La gent féminine prépare l’avenir des enfants

Si, pour les hommes, il est difficile d’économiser certaines sommes pour des projets futurs, c’est tout le contraire pour les femmes. A la gare Petersen, elles sont nombreuses à tenir leur commerce aux côtés des hommes. Ndèye Thiès est l’une d’entre elles. Depuis 2000, elle s’active dans la vente du petit-déjeuner. ‘’Je m’en sors vraiment, car j’arrive à subvenir à mes besoins et à épargner pour l’avenir de mes enfants. Je ne veux pas qu’ils vivent la même chose que moi. Quand on est en activité, on doit penser au futur. On peut tomber malade, etc.
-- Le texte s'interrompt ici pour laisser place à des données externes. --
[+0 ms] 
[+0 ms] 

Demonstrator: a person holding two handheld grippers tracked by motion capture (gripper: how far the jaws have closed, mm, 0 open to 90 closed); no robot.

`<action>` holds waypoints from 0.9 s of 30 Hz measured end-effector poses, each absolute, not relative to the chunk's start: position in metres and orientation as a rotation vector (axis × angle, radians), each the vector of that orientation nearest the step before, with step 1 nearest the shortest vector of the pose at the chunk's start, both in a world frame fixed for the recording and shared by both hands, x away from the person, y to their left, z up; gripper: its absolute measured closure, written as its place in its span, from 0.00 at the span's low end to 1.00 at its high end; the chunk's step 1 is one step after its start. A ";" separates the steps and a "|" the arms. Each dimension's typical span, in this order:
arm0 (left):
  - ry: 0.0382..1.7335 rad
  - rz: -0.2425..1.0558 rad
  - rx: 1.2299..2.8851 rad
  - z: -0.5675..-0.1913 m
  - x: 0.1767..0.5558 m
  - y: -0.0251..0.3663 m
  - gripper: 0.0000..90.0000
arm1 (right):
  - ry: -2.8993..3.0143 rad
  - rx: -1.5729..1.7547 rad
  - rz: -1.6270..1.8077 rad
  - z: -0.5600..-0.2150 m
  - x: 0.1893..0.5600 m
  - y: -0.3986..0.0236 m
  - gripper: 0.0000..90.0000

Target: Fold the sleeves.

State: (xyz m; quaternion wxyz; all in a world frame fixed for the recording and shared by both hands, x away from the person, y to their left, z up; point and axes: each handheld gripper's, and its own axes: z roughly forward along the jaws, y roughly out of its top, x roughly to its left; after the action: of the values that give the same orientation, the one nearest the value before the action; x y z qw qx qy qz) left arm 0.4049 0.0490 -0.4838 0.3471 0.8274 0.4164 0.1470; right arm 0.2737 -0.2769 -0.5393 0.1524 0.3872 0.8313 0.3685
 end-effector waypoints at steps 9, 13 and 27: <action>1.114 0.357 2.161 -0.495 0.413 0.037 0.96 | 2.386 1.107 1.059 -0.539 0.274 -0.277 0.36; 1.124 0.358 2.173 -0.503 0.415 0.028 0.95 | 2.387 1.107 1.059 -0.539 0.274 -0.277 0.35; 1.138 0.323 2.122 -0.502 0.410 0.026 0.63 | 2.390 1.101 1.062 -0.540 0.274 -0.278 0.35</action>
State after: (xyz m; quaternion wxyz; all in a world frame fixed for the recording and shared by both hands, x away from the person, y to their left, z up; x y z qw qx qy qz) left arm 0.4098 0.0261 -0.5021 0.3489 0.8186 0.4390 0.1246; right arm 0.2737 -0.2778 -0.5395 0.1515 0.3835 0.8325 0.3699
Or, dans les familles, de nos jours, c’est du chacun pour soi et Dieu pour tous. D’où l’importance d’épargner. On ne doit pas penser qu’au présent’’, souligne-t-elle. Toute souriante, elle s’occupe de ses clients à qui elle tend des bouts de pain contenant chacun la sauce de leur choix. Pour mettre de côté une partie de son bénéfice, cette jeune dame a un compte bancaire bloqué. ‘’Quand j’ai eu un montant important, j’ai acheté un terrain pour mes enfants. Mon expérience avec mes parents m’a permis de comprendre la vie. Ils étaient tous des commerçants, mais ils n’ont pas pensé à épargner pour leurs enfants. Quand j’ai commencé mes activités, je me suis dit qu’il fallait éviter cette erreur’’, déclare-t-elle.
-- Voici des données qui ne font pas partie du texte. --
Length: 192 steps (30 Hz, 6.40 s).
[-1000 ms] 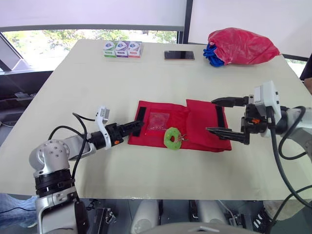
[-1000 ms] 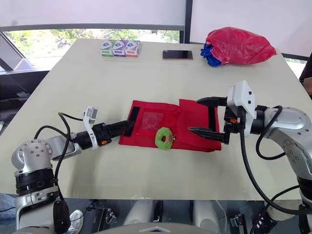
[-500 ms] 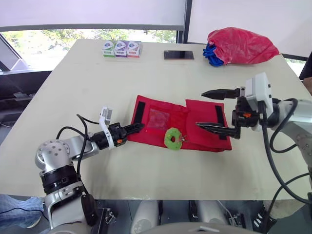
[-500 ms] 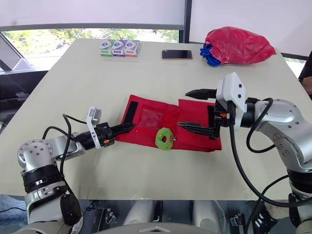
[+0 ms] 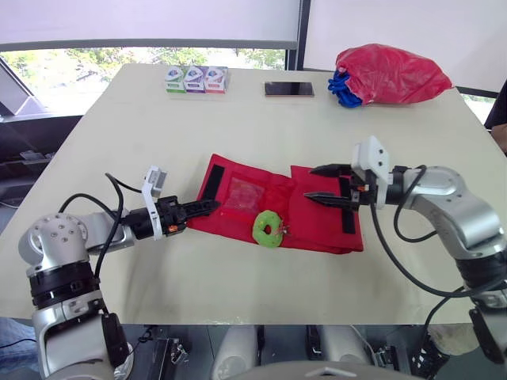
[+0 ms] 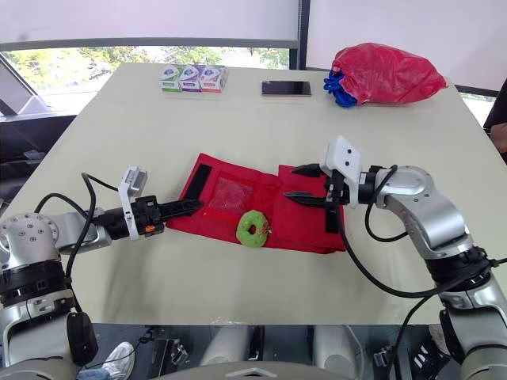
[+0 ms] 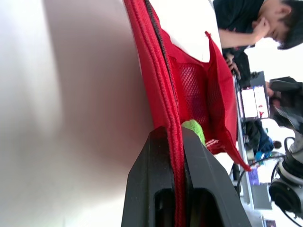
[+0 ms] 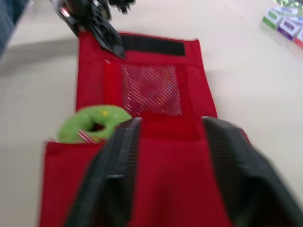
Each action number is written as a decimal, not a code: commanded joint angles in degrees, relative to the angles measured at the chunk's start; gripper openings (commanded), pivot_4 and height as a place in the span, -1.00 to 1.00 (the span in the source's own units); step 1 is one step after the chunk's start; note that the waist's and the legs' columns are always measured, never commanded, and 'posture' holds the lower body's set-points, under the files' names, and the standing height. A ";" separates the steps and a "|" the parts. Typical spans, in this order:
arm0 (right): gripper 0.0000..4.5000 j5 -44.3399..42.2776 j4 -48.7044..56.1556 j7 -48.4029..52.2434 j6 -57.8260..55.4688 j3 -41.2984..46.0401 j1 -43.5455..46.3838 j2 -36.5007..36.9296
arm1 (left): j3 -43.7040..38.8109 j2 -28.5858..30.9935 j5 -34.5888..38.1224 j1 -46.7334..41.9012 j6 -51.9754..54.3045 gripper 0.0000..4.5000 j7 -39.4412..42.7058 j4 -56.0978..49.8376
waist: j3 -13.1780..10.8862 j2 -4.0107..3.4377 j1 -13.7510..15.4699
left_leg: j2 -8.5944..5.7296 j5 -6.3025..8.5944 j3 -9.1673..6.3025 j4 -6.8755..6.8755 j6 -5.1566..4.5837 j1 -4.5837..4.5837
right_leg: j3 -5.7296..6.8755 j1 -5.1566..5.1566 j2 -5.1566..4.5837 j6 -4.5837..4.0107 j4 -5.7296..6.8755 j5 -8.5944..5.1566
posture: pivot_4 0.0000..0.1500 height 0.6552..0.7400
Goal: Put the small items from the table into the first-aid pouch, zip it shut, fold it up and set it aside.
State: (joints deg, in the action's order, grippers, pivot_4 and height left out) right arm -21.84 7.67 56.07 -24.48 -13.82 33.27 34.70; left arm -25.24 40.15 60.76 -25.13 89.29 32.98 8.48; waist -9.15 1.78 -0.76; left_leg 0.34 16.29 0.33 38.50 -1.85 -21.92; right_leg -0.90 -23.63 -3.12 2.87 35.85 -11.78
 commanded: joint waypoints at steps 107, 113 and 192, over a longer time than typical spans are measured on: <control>1.00 -14.83 -2.28 16.02 13.21 41.88 -41.77 6.96 | 46.48 -33.72 -41.85 -21.62 -62.69 -0.16 40.34 15.42 | -0.01 -0.25 1.57 | -0.12 0.07 -0.24 0.14 -0.19 -0.06 | -0.03 0.19 0.31 -0.01 -0.05 0.02 | 1.00 1.00; 1.00 -14.47 -2.82 15.90 14.32 41.67 -42.11 6.62 | 52.27 -33.87 -50.03 -19.62 -75.88 -0.99 41.49 18.17 | 0.06 -0.35 1.60 | -0.14 0.07 -0.23 0.15 -0.20 -0.03 | -0.07 0.22 0.31 -0.01 -0.05 0.01 | 1.00 1.00; 1.00 -20.21 1.83 3.58 1.55 40.60 -39.75 8.25 | 29.47 -35.13 -62.38 -45.97 -99.13 -0.99 17.22 62.71 | 0.41 -0.73 0.54 | -0.16 0.16 -0.36 0.36 -0.31 -0.01 | -0.14 0.33 0.46 0.09 0.02 -0.03 | 1.00 1.00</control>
State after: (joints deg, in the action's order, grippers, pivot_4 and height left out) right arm -39.48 6.93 61.80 -19.98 25.00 -7.44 42.18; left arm 6.17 4.10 -3.35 -70.75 -6.06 47.30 73.14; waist -8.74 1.05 -0.22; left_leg 0.18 16.44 -0.05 38.82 -2.16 -21.98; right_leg -1.03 -23.35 -2.65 2.94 35.88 -11.80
A noter cependant une précision de taille de la part de cette interlocutrice. ‘’Mes investissements, c’est uniquement pour mes enfants et moi. Mon mari n’en fait pas partie. Car les hommes sont tous pareils, ils ne pensent qu’à eux’’, lance-t-elle. Pour cette dame, le temps des gaspillages dans les cérémonies familiales est révolu. ‘’Personne ne travaille plus comme un âne pour gaspiller comme un singe. C’est trop dur de se lever tous les jours à 4 h du matin et de rentrer chez soi entre 14 et 16 h pour se mettre aux corvées et se préparer le lendemain. On ne peut pas vivre comme ça éternellement. Il faut penser à investir dans un projet plus relaxant’’, dit-elle.

Sa thèse est appuyée par Coumba Ndiaye, résidante de Guédiawaye. Selon elle, les femmes sont maintenant ‘’conscientes’’. ‘’Je vends des bijoux et à chaque fois que j’ai des excédents, je les mets dans mon compte bancaire. Je suis également membre d’associations de femmes de mon quartier et nous faisons des cotisations mensuelles et hebdomadaires’’, rapporte-t-elle. Cela fait plus de 10 ans que Coumba est dans le commerce. Seulement, confie-t-elle, quand elle était célibataire, elle ne comprenait rien de la vie. ‘’Tout mon argent me servait à acheter des habits, des bijoux, etc. Cependant, les choses ont changé à mon mariage et notamment après la naissance de mon fils. C’est là que j’ai compris qu’il me fallait garder de l’argent pour le futur’’, avoue-t-elle. Depuis lors, son mari et elle gardent, chacun de son côté, un peu d’argent à chaque fois qu’ils ont un excédent. Et même l’allocation familiale de ses enfants qu’elle perçoit, cette jeune dame la met en banque.